### WHAT NEEDS TO BE DONE
The data must be returned in full, with no character altered.

——————————

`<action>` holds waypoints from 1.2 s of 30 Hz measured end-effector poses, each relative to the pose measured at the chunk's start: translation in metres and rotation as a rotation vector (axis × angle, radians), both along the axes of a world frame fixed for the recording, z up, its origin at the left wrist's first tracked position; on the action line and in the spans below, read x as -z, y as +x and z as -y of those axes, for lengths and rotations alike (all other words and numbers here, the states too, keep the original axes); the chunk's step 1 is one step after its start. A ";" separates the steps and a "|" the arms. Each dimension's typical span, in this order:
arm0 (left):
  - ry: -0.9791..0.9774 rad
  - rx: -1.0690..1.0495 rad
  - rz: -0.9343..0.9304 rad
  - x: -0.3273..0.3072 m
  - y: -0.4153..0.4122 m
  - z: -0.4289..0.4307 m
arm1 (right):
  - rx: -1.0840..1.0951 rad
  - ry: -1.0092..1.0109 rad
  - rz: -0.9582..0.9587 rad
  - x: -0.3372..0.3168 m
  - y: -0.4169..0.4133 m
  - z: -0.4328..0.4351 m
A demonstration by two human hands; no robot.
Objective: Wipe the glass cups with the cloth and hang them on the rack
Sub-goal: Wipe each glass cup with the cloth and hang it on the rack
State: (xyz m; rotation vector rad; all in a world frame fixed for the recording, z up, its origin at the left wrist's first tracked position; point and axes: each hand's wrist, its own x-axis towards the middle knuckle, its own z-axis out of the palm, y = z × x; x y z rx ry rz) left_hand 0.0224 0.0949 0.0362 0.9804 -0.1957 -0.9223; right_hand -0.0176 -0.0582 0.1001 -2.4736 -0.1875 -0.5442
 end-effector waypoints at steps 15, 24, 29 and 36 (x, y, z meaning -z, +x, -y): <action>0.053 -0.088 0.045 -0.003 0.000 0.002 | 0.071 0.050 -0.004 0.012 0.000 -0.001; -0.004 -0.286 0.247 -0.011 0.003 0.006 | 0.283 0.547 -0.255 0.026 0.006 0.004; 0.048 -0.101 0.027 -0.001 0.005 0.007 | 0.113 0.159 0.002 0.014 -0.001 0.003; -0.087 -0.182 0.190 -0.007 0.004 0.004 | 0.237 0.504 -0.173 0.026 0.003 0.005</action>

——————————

### TASK OUTPUT
`<action>` holds waypoints from 1.2 s of 30 Hz measured end-effector poses, each relative to the pose measured at the chunk's start: translation in metres and rotation as a rotation vector (axis × angle, radians), both along the axes of a world frame fixed for the recording, z up, its origin at the left wrist's first tracked position; on the action line and in the spans below, read x as -z, y as +x and z as -y of those axes, for lengths and rotations alike (all other words and numbers here, the states too, keep the original axes); the chunk's step 1 is one step after its start. A ";" separates the steps and a "|" the arms. Each dimension's typical span, in this order:
arm0 (left):
  - ry: -0.9791..0.9774 rad
  - rx: -1.0690..1.0495 rad
  - rz: -0.9343..0.9304 rad
  - x: -0.3273..0.3072 m
  - y: -0.4153..0.4122 m
  - z: -0.4289..0.4307 m
arm1 (right):
  - rx: -1.0840..1.0951 rad
  - ry: -1.0092..1.0109 rad
  - rz: -0.9582..0.9587 rad
  - x: -0.3372..0.3168 m
  - y: -0.4169..0.4133 m
  - z: -0.4328..0.4351 m
A demonstration by two human hands; no robot.
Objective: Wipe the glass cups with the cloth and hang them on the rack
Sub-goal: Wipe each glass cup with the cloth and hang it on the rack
State: (xyz m; rotation vector rad; all in a world frame fixed for the recording, z up, its origin at the left wrist's first tracked position; point and axes: each hand's wrist, its own x-axis towards the middle knuckle, its own z-axis out of the palm, y = z × x; x y z rx ry rz) left_hand 0.0224 0.0949 0.0362 0.9804 -0.1957 -0.9223; right_hand -0.0176 -0.0582 0.1001 -2.4736 -0.1875 -0.5442
 end-effector waypoints at steps 15, 24, 29 and 36 (x, y, z meaning -z, +x, -y): <action>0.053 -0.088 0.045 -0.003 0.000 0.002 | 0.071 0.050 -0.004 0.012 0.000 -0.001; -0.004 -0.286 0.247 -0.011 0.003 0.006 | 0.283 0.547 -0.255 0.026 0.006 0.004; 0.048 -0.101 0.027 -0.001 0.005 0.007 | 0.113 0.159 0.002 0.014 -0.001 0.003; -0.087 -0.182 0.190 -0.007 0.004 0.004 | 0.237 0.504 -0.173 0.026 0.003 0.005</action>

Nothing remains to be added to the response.